But he knew that he has to get you out of the rain before it will be too late, you could catch tome flu or something like that. And he also knew that worse demons will find a way into your head once you'll think you've solved the matter for good.
"I need you to get inside the house. Can you do that for me?" - He came to you and smoothed your back gently. It took you a moment to nod. - "I'll brin' the horses in and come to you, 'kay? Just wait for me there."
You both did as you agreed on. Your way to the houses was rough - the ground around you was shaking and spinning, your knees felt almost too weak. Joel led the horses inside the garage and found you collapsed on the ground in front of the doorstep when he entered the front door. You were snuggled into a tight position, rocking yourself from side to side. You were pressing your head between your knees to find some relief, but none was coming.
Quickly, he prepared you a place to lay on, took the jacket off his shoulders before coming back to you. Just like the first time, you've almost attacked him before realizing who he was.
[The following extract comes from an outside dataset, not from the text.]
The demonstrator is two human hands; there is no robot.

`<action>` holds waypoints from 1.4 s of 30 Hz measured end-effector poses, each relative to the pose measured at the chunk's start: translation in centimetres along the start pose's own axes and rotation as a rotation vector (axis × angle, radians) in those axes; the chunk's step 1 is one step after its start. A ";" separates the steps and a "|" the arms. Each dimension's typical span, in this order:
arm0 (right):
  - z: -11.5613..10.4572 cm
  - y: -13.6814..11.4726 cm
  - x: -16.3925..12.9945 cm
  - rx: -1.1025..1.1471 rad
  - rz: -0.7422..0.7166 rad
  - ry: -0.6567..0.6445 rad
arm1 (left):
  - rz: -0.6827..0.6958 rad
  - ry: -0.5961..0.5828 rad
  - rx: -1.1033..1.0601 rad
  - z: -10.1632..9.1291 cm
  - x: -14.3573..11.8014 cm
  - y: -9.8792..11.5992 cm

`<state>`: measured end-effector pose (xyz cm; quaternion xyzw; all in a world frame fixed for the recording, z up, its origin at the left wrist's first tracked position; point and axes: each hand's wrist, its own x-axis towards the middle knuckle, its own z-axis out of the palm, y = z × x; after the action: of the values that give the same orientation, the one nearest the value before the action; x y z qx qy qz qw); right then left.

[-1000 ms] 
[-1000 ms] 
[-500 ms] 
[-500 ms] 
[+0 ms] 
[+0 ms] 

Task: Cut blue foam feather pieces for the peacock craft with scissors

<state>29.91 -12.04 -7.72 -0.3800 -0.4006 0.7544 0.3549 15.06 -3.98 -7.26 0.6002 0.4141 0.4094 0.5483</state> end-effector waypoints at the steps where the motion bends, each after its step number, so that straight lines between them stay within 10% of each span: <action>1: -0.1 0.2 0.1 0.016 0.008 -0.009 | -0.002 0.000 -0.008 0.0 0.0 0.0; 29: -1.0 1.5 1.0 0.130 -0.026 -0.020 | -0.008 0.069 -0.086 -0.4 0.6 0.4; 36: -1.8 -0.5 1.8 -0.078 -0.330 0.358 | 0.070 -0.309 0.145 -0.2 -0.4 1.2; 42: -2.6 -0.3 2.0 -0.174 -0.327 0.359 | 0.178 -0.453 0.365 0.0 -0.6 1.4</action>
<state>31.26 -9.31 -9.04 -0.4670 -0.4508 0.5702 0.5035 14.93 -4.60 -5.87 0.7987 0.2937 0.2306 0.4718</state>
"Come with me, girl." - He mumbled quietly, helping you in your feet. Before he shifted his attention to you, he made sure that the doors and windows are closed - you were even so lucky to find a place with a fireplace, so at least, he started a fire. First, he took the clothes covered in blood off of you, putting your wet sweatshirt on your upper body. It was better than nothing. Then, he laid you down on the big couch, lying next to you so he copied your body with his before he covered you both with the wet sleeping bag.
You were shivering. And a feeling of being cold was taking over your body. Yet your brain kept on replaying you what you've just done. - "Attagirl." - The man mumbled, nuzzling his face to the nape of your neck before he kissed it. - "You're with me now. These guys won't hurt you."
With that, you turned to him, putting your palm over his side. Your faces were just inches from each other, so he could feel the rhythm of your warm breath gently breezing over his face. - "Am I a terrible person? I mean, what if he had a family? Kids? What if we misread the situation?" - With that, Joel could tell that you're shaken to your core.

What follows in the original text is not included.